“It probably reminds her of her favorite blanket,” Clinton chuckled.
Holding a baby made Taryn realize how much she wanted a family. She still had plenty of time to consider that idea. After all, she was only thirty, and lots of women didn’t get married and start a family until they were almost forty.
Taryn nudged Clinton on the shoulder. “Have you about got that basket of wool finished yet?”
“What?” Clinton frowned.
“Your expression told me that you were woolgathering,” she answered.
“I was thinking about my mother. She was like Jorja and didn’t like kids. After I was born, she gave me to my father—no, that’s not right.” He shook his head. “She made an agreement with him. For a big cash settlement, she handed me off to my father and left town. She never looked back, and I’ve only seen her a couple of times: once when she came to her mother’s funeral and then when she returned to Shamrock for her grandmother’s services. I was about six or seven.”
“That’s rough,” Taryn said. “I bet that’s why you didn’t want Zoe being put into the system. You’re going to make a wonderful father when you get around to having a family.”
“Thanks. I had a good father. He passed when I was in the service. I still have the best grandfather—but sometimes I worry about whether I have enough sense to choose a woman who would be a wonderful mother. Neither my grandfather nor my father have ever done a goodjob when it came to choosing wives, and maybe poor judgment in that area is hereditary.”
Taryn turned and looked right into his eyes. “I disagree with you. Choices can’t be blamed on heredity. I think that you’ll make a wonderful husband and father, Clinton.

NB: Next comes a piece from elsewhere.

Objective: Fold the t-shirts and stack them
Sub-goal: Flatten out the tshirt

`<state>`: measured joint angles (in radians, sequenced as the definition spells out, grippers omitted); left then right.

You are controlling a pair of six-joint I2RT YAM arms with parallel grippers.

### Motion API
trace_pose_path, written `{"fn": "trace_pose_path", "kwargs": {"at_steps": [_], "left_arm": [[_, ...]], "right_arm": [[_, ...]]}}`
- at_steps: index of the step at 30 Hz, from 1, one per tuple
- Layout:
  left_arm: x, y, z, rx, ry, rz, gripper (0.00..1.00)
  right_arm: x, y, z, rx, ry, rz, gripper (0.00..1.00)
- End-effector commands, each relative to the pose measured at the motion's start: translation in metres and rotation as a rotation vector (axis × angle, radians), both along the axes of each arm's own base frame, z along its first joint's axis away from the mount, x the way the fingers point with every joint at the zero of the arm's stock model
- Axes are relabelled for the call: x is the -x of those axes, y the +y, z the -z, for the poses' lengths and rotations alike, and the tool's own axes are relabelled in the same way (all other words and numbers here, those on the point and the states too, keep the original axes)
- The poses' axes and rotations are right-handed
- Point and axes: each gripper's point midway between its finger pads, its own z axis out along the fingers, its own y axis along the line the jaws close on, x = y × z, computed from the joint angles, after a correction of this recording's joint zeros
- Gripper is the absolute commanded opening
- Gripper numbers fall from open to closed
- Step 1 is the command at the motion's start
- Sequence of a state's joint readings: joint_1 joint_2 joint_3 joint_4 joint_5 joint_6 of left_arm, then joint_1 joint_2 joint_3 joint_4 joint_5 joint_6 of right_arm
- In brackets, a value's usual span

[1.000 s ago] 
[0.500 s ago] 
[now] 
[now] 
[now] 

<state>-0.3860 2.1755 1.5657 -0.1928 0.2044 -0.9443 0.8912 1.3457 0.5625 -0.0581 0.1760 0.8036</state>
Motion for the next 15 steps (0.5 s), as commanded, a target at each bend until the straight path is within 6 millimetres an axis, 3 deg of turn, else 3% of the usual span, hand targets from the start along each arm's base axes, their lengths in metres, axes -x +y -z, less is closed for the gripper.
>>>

Proof is in the way this baby has bonded with you and the kindness you show everyone.”
Chapter Six
Taryn couldn’t count the number of times she had stretched out on the sofa in the trailer and rested her head on the arm. As far back as she could remember, she had spent a lot of time either in the flower shop, playing out in the gravel parking lot, or taking naps on that very sofa. Anna Rose had invited her to go to the bar and have a few drinks with her that evening. Jorja had asked if she wanted to go to church and find a place to help with Vacation Bible School.
Taryn had declined both just so she could have some peace and quiet. Five days of working with her cousins all day, then coming home to spend the evenings with them would have tarnished an angel’s halo.
Someone knocked. “Anybody home?” Clinton stuck his head in the door.
“Come on in. I’m the only one here,” Taryn answered, but her limbs felt so heavy that she didn’t move from her position.
He had a diaper bag thrown over his shoulder and was carrying Zoe in his arms rather than in her carrier. “She’s fussy tonight and nothing seems to help.”
Taryn reached out her arms, and Clinton gave her the baby. She loved the way that Zoe cuddled against her shoulder and the trust Clinton had in her to just hand over the baby anytime she asked for her.
“She usually has her bath right after supper, takes a bottle, and sleeps until five or six the next morning. But tonight, she’s fighting it.”
With her back to the sofa, Taryn cuddled Zoe up next to her chest and started to hum a lullaby that Nana Irene had sung to all three cousins. In seconds, the baby’s eyes fluttered shut, and she wiggled down into a comfortable position and went to sleep.
Clinton settled into a well-worn recliner and popped up the footrest. “Will you come live with me and do that every night?”
“Why, Clinton McEntire, we’ve known each other less than a week, and we haven’t even been out on a date,” Taryn teased.
Clinton wiped his brow in a mock gesture of shock. “I’ve got women coming out my ears who have visions of wedding cakes. What I need is a nanny, not a girlfriend.”
“Well, that’s about the sexiest thing a guy has ever said to me,” Taryn said with a giggle. “We don’t need a nanny, darlin’. Between the two of us, we’ve got this. Why don’t you stretch out on that recliner and take a nap while she’s sleeping? You’ve been running hard all day.”
Clinton covered a yawn with his hand. “You don’t have to ask me twice. You are a good friend, Taryn.”
“So are you,” she told him.
Friends aren’t a bad thing,she thought.I like Clinton, and I’m not a gold digger like these women circling him with lassos.
Jorja left her air-conditioned car and stepped out into the hot breeze flowing across the church parking lot. “Vacation Bible School, Friday through Sunday, 6–8 p.m.”—that’s what the sign outside the church said. She figured she would show up as a volunteer and they’d put her to work somewhere that evening. She was not expecting folks to gather round her the moment she walked into the sanctuary.
“Is Irene really not going to help with VBS this year?” Ora Mae Stephens asked. “We’ve worked together every year for more than thirty years.”
“No, she’s not,” Jorja answered. “She’s taking care of Ruby.”
Ora Mae was a tiny little woman, but what she had in spunk made up for her size. The doggie broach she wore on the lapel of her bright blue jacket seemed to go with her short gray hair, which reminded Jorja of a poodle that needed grooming.
Ora Mae patted her on the shoulder. “Well, I’m glad you’re here. I remember when you were just a little girl and came to Bible school with Irene. You were such a good little girl.”